Kolve writes with such grace, it's just mindblowing. You can hear his voice in his prose, and it's just beautiful, seductive, almost. And gracious.
I love all the images, even though I'm not quite convinced so far by "The Merchant's Tale" reading (I'm halfway through the second chapter on the tale). The thing is, he writes so well that I want to be convinced.
The preface is marvelous in itself. There's a moment when he's talking about his work, when Kolve says that
In the opening pages of the final chapter, "God-Denying Fools"--an argument conceived, in imitation of Chaucer, as a modernist's "Retraction"--I privilege my personal situation for the first time, confessing to a dilemma I have never wholly resolved: how to teach and write "from within" Christian systems of thought wihtout appearing to acquiesce in beliefs I do not share. (xvii)It's the best statement of a real difficulty I have with teaching Chaucer, Shakespeare, early modern literature, in fact all literature that takes Christianity seriously as religious truth, and expresses just that difficulty. And it fits perfectly with the personal tone of the preface; it's Kolve's dilemma, and very personally his, but it also speaks to me.

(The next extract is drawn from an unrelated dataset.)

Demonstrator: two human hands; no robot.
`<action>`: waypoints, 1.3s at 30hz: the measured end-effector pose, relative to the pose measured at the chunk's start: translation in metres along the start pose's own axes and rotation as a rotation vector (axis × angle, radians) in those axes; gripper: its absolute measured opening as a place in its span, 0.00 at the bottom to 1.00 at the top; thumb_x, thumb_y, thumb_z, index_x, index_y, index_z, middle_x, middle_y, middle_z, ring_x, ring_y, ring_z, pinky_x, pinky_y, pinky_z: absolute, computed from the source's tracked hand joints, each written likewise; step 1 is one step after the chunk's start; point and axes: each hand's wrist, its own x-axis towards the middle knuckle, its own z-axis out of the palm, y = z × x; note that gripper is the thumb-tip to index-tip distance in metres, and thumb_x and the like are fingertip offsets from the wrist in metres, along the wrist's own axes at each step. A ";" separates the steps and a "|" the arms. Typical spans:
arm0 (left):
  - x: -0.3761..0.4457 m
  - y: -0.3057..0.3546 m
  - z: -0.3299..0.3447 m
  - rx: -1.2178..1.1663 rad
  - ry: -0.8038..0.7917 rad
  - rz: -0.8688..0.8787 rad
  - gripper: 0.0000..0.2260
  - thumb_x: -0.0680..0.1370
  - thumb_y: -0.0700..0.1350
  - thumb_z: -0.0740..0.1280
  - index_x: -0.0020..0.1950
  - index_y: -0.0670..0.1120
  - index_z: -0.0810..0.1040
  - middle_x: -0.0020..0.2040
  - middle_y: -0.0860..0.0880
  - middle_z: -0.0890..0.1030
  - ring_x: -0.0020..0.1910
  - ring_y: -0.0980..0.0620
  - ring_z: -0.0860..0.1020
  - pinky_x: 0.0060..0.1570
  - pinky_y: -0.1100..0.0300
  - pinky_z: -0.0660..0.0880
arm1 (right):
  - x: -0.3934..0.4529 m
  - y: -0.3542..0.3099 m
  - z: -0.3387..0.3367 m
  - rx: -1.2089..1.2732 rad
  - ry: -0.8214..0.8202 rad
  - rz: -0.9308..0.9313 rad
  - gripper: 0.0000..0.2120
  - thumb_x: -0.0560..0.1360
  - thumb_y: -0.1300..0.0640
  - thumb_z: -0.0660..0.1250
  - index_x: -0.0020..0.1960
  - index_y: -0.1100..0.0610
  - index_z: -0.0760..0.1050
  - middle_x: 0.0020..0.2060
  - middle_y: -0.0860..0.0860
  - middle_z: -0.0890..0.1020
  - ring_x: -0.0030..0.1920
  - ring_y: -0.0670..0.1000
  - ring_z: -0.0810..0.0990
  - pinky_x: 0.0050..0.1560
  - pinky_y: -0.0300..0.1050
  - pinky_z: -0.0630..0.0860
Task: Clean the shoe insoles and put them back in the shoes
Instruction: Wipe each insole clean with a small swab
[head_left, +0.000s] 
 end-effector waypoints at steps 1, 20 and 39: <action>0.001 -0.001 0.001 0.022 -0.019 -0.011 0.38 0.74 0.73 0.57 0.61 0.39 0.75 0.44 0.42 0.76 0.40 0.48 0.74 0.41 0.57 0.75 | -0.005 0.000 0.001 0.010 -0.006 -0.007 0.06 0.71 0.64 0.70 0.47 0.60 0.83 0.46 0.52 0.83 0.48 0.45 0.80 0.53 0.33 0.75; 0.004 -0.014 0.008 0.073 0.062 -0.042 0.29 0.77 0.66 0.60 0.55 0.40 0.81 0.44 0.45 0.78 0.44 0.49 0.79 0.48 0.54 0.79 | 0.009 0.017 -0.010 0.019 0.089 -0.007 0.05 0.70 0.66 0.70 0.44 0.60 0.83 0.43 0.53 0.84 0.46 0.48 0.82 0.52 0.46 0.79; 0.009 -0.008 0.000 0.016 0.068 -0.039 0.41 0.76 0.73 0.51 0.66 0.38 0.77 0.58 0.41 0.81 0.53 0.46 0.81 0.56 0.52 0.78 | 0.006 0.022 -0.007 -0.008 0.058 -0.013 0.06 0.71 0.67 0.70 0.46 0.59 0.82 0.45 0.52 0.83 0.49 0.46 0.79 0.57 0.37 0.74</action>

In the introduction to the notes for chapter 3, Kolve quotes Donald Howard's essay "The Idea of a Chaucer course," "where he reflects on what he thinks our teaching is for
While there can never be agreement on methods [of teaching], there can be agreement on goals, and on this point I will risk being dogmatic.I'm thinking of using that as the introductory bit on my Chaucer syllabus. And yet, because of the rape record (and rapes in the tales), I have a more troubled sense of Chaucer than Howard seems to. Still, there is very much something to teaching Chaucer and reading Chaucer that's worth doing, I think.
The goal and idea of teaching The Canterbury Tales is to put the student in touch with the mind of Geoffrey Chaucer. Chaucer had a certain frame of mind, a way of looking at the world, which in our time we could use to our own great benefit if we could but grasp it. . . . [For there] are moments when we grasp with special clarity Chaucer's unique sanity--his impatience with cant and hypocrisy and with the posturings of seriousness, his sad tolerance for human orneriness, his humorous view of the world and of himself, his tragic and comic sense of self. This sanity is what we have in our power to offer students. (Donald R. Howard, "The Idea of a chaucer Course" in Approaches to Teaching Chaucer's Canterbury Tales, ed. Joseph Gibaldi [New York: Modern Language Association, 1980], pp. 61-62, qtd in Kolve, 278.)
(I thnk that my sense of how to teach patriarchal literature is much like my sense of how to deal with religion in literature. It's the same sort of difficulty for me.)
Now, off to try out my skis for a bit and then to read some more Kolve.
Kolve, V.A. Telling Images: Chaucer and the Imagery of Narrative II. Stanford, CA: Stanford UP, 2009.